┌─ Dataset excerpts

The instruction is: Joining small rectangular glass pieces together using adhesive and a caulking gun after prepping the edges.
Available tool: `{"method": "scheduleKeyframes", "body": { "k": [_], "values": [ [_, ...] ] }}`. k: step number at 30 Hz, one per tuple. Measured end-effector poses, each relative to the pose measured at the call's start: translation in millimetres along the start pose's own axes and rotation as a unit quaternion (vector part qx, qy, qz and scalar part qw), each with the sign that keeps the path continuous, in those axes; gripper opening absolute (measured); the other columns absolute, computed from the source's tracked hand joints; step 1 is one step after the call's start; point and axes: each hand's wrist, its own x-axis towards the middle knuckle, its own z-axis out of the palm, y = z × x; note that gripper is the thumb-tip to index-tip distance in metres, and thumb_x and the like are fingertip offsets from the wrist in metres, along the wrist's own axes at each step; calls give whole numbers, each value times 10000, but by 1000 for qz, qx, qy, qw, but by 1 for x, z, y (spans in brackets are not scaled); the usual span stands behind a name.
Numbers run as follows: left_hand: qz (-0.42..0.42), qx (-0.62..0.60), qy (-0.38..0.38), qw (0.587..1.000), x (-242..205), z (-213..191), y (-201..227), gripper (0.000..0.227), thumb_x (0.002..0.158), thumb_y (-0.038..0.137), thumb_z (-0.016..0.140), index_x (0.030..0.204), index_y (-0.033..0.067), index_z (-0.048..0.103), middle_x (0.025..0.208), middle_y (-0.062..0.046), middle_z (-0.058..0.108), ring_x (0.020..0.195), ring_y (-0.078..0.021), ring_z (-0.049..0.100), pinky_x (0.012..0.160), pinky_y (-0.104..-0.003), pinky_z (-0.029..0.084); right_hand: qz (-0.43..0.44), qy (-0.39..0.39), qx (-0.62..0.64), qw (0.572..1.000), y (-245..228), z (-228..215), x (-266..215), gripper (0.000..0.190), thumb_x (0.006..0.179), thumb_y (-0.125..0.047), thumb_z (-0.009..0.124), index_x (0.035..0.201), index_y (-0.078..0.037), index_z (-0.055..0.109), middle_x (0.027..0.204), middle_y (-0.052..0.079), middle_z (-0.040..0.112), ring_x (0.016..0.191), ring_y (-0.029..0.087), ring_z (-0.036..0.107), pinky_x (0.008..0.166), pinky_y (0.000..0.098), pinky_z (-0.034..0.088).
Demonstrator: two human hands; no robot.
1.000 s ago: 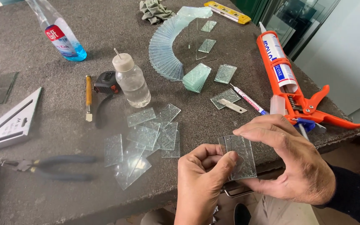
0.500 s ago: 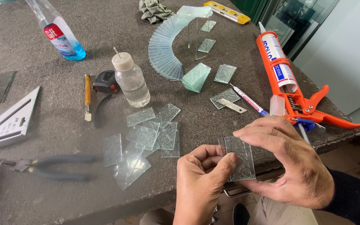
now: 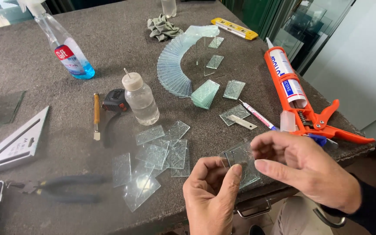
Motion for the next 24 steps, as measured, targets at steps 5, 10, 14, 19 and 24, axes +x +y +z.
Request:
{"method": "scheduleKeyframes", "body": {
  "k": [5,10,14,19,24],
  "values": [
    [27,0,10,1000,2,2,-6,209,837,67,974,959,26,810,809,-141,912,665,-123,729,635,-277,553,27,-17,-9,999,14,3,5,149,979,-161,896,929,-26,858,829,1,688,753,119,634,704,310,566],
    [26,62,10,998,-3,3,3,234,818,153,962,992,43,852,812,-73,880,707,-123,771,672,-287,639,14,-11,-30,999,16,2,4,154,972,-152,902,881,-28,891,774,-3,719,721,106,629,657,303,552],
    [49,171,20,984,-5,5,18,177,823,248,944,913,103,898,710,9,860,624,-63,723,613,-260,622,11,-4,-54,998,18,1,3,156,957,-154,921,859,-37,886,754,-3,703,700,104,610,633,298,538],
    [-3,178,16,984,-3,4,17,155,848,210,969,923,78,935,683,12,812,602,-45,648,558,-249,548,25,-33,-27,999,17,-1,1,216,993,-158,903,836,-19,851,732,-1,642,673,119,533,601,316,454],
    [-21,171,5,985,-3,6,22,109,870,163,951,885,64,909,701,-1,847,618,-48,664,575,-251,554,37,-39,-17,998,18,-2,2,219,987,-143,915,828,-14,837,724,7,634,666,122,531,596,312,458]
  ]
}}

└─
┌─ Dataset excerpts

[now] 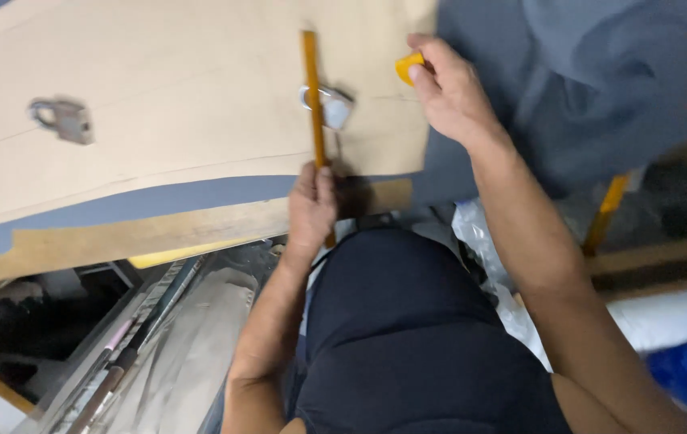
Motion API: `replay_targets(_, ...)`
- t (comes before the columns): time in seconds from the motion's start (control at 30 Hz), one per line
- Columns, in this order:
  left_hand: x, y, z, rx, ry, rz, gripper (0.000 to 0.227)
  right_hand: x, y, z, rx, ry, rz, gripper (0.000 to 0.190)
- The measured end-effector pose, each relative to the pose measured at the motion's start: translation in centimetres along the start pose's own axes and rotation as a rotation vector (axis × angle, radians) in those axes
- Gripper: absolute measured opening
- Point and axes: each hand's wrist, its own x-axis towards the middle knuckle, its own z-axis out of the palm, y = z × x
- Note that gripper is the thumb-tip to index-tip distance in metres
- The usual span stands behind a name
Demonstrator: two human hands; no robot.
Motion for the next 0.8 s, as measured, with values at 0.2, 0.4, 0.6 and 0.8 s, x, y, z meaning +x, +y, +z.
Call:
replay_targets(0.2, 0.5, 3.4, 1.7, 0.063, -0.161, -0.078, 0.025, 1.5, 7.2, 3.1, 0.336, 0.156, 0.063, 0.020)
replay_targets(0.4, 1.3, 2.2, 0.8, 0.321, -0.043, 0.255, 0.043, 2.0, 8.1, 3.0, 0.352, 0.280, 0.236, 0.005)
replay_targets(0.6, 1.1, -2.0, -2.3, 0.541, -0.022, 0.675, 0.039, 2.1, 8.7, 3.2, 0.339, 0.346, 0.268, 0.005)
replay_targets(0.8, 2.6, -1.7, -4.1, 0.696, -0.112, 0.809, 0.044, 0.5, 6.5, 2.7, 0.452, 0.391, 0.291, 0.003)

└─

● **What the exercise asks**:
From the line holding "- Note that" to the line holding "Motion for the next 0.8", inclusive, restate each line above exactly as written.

● **Reply to the exercise**:
- Note that gripper is the thumb-tip to index-tip distance in metres
- The usual span stands behind a name
Demonstrator: two human hands; no robot.
Motion for the next 0.8 s, as measured, with values at 0.2, 0.4, 0.6 and 0.8 s, x, y, z meaning +x, +y, +z.

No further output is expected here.